Aged 53, he went in 1900 to South Africa for service in the Second Boer War as a lieutenant colonel in the Imperial Yeomanry, in the course of which he was wounded near Pretoria and invalided back to Britain. After the end of the war he was promoted to Lieutenant-Colonel Commandant of his volunteer battalion (now the 2nd Volunteer Battalion, Royal Sussex Regiment) on 24 December 1902, and chaired the Royal Commission on Militia and Volunteers that was established in 1903. The commission attempted to define the role of the auxiliary forces, and made detailed proposals on how their deficiencies in training and equipment could be addressed. 

Norfolk's commission proposed a Home Defence Army raised by conscription, which was unpopular with the Volunteers and Yeomanry, and was quickly shelved. However, in conjunction with the Elgin Commission on the War in South Africa, the Norfolk Commission's work influenced the creation of the Territorial Force (TF) under the 1908 Haldane Reforms, which subsumed the old Volunteer Force. He retired from command of the 4th Battalion, Royal Sussex Regiment (as the battalion had become in the TF) in 1913 after 42 years' service.

In his capacity as Earl Marshal the duke arranged the state funerals of William Ewart Gladstone (1898), Queen Victoria (1901), and King Edward VII (1910), and the coronations of Edward VII (1902) and George V (1911).

Apart from serving as Earl Marshal between 1860 and 1917, Norfolk was Lord Lieutenant of Sussex between 1905 and 1917.

He was made a Knight of the Garter in 1886, and received the Knight Grand Cross of the Royal Victorian Order (GCVO) from King Edward VII on 11 August 1902, following the King's coronation two days earlier.

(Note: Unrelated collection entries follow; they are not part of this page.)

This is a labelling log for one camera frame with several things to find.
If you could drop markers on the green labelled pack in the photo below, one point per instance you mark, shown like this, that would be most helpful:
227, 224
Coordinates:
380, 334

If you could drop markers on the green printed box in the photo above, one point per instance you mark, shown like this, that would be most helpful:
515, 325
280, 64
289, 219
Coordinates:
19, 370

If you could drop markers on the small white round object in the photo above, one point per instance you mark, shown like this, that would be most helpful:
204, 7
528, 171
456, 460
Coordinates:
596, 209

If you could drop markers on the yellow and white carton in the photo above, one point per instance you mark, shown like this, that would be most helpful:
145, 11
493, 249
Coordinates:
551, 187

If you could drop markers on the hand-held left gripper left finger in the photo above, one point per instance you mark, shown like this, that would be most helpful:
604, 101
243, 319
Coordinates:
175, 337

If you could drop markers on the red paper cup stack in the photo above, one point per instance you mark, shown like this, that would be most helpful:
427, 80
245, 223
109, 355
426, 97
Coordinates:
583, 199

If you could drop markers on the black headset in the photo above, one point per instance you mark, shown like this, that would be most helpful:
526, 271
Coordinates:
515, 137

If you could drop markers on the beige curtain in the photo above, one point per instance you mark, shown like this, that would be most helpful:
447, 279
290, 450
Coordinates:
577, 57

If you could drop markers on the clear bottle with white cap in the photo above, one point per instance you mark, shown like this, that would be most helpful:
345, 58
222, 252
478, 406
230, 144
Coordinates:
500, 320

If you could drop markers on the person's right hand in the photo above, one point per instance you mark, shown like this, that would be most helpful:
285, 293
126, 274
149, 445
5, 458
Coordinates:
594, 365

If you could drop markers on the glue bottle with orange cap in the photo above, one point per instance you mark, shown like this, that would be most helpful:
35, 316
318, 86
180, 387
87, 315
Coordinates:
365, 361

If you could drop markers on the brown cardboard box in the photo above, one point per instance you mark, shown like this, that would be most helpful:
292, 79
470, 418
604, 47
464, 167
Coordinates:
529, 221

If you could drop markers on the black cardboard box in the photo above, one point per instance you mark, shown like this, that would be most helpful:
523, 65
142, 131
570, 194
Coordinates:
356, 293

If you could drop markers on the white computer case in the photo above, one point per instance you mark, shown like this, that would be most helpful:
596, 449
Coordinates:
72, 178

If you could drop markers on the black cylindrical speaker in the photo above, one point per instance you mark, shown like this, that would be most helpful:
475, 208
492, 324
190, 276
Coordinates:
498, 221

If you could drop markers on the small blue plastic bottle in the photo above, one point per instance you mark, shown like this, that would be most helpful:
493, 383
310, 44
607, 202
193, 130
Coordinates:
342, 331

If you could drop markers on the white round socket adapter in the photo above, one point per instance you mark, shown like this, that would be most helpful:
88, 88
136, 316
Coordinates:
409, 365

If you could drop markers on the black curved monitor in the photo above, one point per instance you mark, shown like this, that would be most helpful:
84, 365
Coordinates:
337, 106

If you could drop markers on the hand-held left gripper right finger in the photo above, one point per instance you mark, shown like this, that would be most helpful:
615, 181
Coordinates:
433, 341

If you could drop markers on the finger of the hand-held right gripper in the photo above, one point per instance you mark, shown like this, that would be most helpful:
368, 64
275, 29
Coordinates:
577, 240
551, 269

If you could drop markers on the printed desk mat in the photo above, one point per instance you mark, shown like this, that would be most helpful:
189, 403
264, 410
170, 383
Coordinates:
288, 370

He was three-time chairman of the National Union of Conservative Associations, grand chancellor of the Primrose League, and commanding officer of the 4th (Volunteer) Battalion Royal Sussex Regiment.

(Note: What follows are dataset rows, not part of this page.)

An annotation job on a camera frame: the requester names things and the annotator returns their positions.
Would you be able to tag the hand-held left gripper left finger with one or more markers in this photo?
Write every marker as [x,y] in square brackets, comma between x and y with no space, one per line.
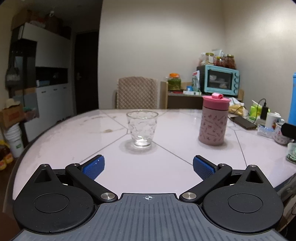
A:
[93,166]

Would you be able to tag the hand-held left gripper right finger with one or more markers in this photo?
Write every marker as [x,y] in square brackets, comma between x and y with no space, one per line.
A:
[203,168]

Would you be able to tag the pink patterned bottle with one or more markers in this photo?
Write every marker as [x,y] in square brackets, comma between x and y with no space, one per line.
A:
[212,127]

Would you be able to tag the clear dimpled glass cup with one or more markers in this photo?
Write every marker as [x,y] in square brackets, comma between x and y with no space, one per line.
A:
[142,129]

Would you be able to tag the floral mug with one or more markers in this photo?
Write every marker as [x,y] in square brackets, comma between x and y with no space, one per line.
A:
[281,138]

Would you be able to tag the white mug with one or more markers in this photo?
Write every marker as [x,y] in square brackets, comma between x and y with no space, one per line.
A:
[272,119]

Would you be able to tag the pale green container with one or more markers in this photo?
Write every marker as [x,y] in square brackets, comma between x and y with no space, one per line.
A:
[291,153]

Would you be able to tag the clear plastic packet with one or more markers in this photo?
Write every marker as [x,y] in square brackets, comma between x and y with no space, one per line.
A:
[266,132]

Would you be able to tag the black charger plug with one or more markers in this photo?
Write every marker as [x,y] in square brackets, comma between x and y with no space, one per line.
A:
[264,113]

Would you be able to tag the blue container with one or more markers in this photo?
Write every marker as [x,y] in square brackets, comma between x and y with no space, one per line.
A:
[292,97]

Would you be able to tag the green tissue pack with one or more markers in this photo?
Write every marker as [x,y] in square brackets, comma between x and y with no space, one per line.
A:
[254,110]

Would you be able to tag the black power bank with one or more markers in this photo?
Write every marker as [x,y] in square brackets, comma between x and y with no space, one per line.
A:
[244,122]

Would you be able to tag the yellow snack bag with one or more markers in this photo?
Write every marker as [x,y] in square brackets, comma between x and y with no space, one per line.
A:
[239,110]

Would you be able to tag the wooden side shelf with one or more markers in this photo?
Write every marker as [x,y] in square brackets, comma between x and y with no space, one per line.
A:
[182,102]

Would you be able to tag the teal toaster oven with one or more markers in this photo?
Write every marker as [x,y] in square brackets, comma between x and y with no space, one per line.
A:
[235,83]

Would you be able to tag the colourful cloth pile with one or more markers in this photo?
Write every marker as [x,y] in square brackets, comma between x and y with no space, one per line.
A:
[30,113]

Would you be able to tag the chair with beige quilted cover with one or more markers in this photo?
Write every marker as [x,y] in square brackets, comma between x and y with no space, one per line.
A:
[136,92]

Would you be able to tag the green jar with orange lid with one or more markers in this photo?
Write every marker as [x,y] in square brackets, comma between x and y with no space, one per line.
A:
[174,84]

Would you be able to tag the glass jar of red food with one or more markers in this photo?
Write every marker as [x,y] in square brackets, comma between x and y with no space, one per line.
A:
[229,62]
[218,62]

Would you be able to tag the red white packet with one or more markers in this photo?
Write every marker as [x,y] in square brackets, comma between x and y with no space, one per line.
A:
[196,75]

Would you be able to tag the printed cardboard box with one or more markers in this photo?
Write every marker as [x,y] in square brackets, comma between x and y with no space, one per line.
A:
[11,117]

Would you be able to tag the dark door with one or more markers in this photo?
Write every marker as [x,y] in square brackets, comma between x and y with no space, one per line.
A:
[87,69]

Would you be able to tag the pale blue box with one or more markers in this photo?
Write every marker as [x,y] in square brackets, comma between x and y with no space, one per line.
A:
[42,83]

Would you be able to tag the straw hat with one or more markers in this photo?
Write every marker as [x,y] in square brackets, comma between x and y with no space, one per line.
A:
[11,103]

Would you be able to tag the glass jar with yellow lid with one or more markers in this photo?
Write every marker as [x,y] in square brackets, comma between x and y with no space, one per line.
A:
[208,59]

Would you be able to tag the white tall cabinet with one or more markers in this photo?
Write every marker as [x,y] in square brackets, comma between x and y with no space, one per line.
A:
[53,55]

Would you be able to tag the grey hanging bag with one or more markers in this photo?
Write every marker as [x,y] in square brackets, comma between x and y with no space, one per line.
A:
[13,74]

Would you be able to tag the dark brown cardboard boxes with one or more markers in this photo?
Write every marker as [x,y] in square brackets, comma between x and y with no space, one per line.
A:
[53,25]

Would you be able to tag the light brown cardboard box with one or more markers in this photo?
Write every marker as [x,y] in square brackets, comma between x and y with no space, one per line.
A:
[20,18]

Philanthropy and Religious Work
[[File:StEdmund'sCrest.png|thumb|Arms of St Edmund's College, Cambridge: Arms of the founder Henry Fitzalan-Howard, 15th Duke of Norfolk (quarterly of four: Howard, Brotherton, Warenne, FitzAlan) with a canton of St Edmund of Abingdon (Or, a cross fleury gules between four Cornish choughs proper) all within a bordure argent]]
As is common with the Dukes of Norfolk, but exceptional within the British aristocracy, Norfolk was a Roman Catholic. In his dual role as Premier Duke and most prominent Roman Catholic in England, he undertook a programme of philanthropy which served in part to reintegrate Roman Catholics into civic life. He was born a generation after the Catholic Relief Act 1829 but before the reconstitution of Roman Catholic dioceses in 1850. By the time he came of age as Duke in 1868, the process of Catholic Emancipation had made the establishment of Catholic institutions legal, but the reality of two hundred years of legislation in favour of the Church of England left Roman Catholics with few structures of their own.

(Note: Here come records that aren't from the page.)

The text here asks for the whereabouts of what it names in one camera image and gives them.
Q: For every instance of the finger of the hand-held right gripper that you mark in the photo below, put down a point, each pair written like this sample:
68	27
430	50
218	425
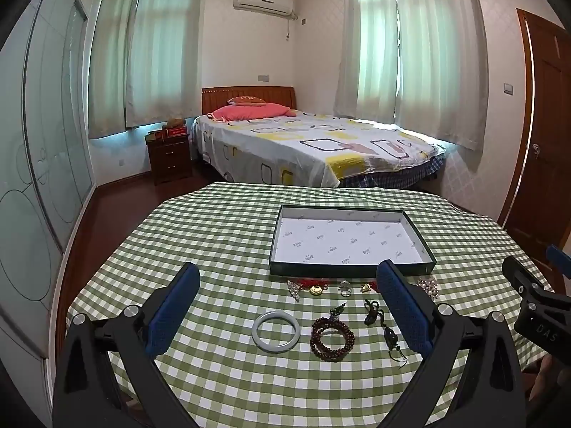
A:
519	273
560	256

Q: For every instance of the patterned white bedsheet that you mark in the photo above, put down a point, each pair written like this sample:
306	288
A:
276	142

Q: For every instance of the red box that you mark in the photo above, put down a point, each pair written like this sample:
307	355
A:
175	132

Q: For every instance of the wooden door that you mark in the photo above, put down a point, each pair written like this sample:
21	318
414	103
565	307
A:
546	120

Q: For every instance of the gold pearl flower brooch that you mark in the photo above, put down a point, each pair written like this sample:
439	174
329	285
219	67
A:
428	286

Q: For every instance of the person's right hand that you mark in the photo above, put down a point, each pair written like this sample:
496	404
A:
542	376

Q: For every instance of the blue plaid bed cover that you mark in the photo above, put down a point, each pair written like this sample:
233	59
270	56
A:
392	176

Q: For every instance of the brown round item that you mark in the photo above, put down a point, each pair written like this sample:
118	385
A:
175	122

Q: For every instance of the pink pillow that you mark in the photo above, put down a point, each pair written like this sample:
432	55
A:
250	112

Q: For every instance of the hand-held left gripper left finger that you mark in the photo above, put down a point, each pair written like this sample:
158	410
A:
174	307

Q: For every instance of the white air conditioner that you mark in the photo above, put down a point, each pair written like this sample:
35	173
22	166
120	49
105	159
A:
263	0

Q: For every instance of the dark green shallow box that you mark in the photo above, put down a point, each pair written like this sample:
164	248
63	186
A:
348	240

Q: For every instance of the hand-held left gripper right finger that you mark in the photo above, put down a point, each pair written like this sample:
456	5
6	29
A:
403	312

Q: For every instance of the pale jade bangle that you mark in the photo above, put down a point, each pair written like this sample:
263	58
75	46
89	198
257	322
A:
256	333

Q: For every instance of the white sheer curtain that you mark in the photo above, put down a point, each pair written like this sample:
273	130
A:
441	53
111	53
366	44
165	44

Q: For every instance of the dark wooden nightstand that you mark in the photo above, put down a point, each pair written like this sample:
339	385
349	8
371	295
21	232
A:
169	160

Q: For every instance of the silver leaf brooch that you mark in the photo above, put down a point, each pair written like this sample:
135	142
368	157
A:
292	287

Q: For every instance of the gold charm with red beads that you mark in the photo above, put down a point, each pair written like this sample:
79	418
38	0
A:
316	290

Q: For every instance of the red embroidered pillow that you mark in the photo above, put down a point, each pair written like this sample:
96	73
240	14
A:
247	100

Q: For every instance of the wooden bed headboard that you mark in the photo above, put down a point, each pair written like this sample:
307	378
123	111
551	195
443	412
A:
250	93

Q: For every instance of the small gold charm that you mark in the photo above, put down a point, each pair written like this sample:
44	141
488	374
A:
366	286

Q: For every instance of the frosted glass sliding wardrobe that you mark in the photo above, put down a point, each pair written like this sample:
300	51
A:
40	165

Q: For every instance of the green checked tablecloth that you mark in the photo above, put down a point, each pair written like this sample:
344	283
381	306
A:
250	388

Norfolk's first major benefaction commemorated his coming of age as Duke. At his ancestral seat of Arundel Castle (being also one of the Earls of Arundel), he sponsored the construction of the Church of Our Lady and St Philip Neri between 1868 and 1873. This church was later chosen to serve as Arundel Cathedral in 1965 and rededicated in 1971 to include Saint Philip Howard, 20th Earl of Arundel, one of his ancestors.

In 1877, he married his first wife, Lady Flora Hastings. He later wrote, 'Shortly after my most happy marriage, I wished to build a church as a thank-offering to God.' To commemorate this occasion, he undertook the construction of a church in his titular ancestral seat in Norwich, Norfolk. After commencing in 1882 with a gift of £200,000, construction would not be completed until 1910, nearly 23 years after Lady Flora's death in 1887. This church was also later chosen to serve as St John the Baptist Cathedral, Norwich when the Roman Catholic Diocese of East Anglia was re-established in 1976.

In the 1890s Norfolk was instrumental in the campaign that convinced the Vatican authorities to relax its restrictions on Catholic students enrolling at the great English universities, culminating with the co-founding of St Edmund's College, Cambridge along with Baron Anatole von Hugel. He was a significant contributor to the Father Damien fund to fight leprosy. He also donated funds for the building of the University of Sheffield and was its initial Chancellor between 1905 and 1917.

From 1898 on, he edited, together with Charles Tindal Gatty, the hymnal Arundel Hymns'', to which Pope Leo XIII contributed a preface in form of a personal letter.

Family
In 1877, Norfolk married his first wife, Lady Flora Paulyna Hetty Barbara Abney-Hastings (1854–1887), daughter of Charles Abney-Hastings, 1st Baron Donington and Edith Rawdon-Hastings, 10th Countess of Loudoun, in 1877. They had one child:
 
Philip Joseph Mary Fitzalan-Howard, Earl of Surrey, Earl of Arundel (7 September 1879 – 8 July 1902), died unmarried.

After Lady Flora's death from Bright's Disease in April 1887, aged 33, Norfolk remained unmarried for nearly seventeen years.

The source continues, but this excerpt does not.